╔══

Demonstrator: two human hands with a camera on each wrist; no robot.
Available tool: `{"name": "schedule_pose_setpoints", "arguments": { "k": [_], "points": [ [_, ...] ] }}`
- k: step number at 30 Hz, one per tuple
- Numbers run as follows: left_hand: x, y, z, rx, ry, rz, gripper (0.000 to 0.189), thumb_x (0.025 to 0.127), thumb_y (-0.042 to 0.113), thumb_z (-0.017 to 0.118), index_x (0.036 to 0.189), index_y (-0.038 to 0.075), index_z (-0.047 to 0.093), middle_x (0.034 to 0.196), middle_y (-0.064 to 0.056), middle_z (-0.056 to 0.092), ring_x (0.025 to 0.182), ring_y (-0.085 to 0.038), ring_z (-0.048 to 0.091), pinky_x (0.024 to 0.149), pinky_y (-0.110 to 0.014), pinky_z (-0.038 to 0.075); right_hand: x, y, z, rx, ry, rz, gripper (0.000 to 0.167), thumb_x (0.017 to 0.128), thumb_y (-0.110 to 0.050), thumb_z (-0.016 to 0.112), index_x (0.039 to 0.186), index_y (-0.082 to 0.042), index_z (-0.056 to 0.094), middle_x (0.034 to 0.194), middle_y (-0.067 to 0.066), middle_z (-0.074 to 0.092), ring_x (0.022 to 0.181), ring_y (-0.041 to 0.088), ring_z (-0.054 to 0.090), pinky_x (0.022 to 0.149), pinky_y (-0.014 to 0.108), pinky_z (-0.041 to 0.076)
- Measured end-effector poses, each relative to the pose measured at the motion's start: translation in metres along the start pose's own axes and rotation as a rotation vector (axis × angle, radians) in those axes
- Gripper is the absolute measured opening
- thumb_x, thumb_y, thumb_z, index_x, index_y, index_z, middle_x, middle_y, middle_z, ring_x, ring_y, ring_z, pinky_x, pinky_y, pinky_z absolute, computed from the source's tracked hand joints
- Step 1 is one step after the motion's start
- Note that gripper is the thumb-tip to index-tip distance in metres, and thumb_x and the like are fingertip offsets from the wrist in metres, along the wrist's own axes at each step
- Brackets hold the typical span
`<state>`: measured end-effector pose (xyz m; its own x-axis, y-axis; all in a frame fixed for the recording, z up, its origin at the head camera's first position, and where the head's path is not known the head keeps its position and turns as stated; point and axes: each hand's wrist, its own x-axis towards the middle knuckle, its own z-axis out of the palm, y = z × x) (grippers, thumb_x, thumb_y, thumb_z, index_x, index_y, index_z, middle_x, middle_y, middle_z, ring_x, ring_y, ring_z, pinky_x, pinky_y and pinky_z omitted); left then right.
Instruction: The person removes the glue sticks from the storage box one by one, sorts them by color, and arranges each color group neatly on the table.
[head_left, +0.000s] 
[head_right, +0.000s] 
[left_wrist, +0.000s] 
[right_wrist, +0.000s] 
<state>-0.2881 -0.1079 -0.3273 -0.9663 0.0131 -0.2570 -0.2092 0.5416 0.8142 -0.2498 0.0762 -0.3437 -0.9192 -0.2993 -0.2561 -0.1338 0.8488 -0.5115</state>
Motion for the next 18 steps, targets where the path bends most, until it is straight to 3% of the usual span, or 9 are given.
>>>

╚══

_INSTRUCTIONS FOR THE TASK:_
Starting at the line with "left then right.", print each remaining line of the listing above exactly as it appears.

_RESULT OF THIS EXERCISE:_
`<state>`: measured end-effector pose (xyz m; its own x-axis, y-axis; all in a frame fixed for the recording, z up, its origin at the head camera's first position, and where the head's path is not known the head keeps its position and turns as stated; point and axes: each hand's wrist, its own x-axis towards the middle knuckle, its own z-axis out of the palm, y = z × x) (grippers, thumb_x, thumb_y, thumb_z, index_x, index_y, index_z, middle_x, middle_y, middle_z, ring_x, ring_y, ring_z, pinky_x, pinky_y and pinky_z omitted); left then right.
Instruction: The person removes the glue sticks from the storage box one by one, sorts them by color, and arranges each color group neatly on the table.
[head_left, +0.000s] 
[head_right, +0.000s] 
[left_wrist, +0.000s] 
[right_wrist, +0.000s] 
<state>-0.2881 -0.1079 -0.3273 -0.9663 0.0131 -0.2570 -0.2092 0.5416 0.8142 -0.2498 0.0762 -0.3437 -0.9192 -0.2993 -0.2561 -0.1338 0.8488 -0.5115</state>
Motion for the next 18 steps, targets where the path bends most, until it is straight to 3% of the usual span, or 9 are given.
>>>

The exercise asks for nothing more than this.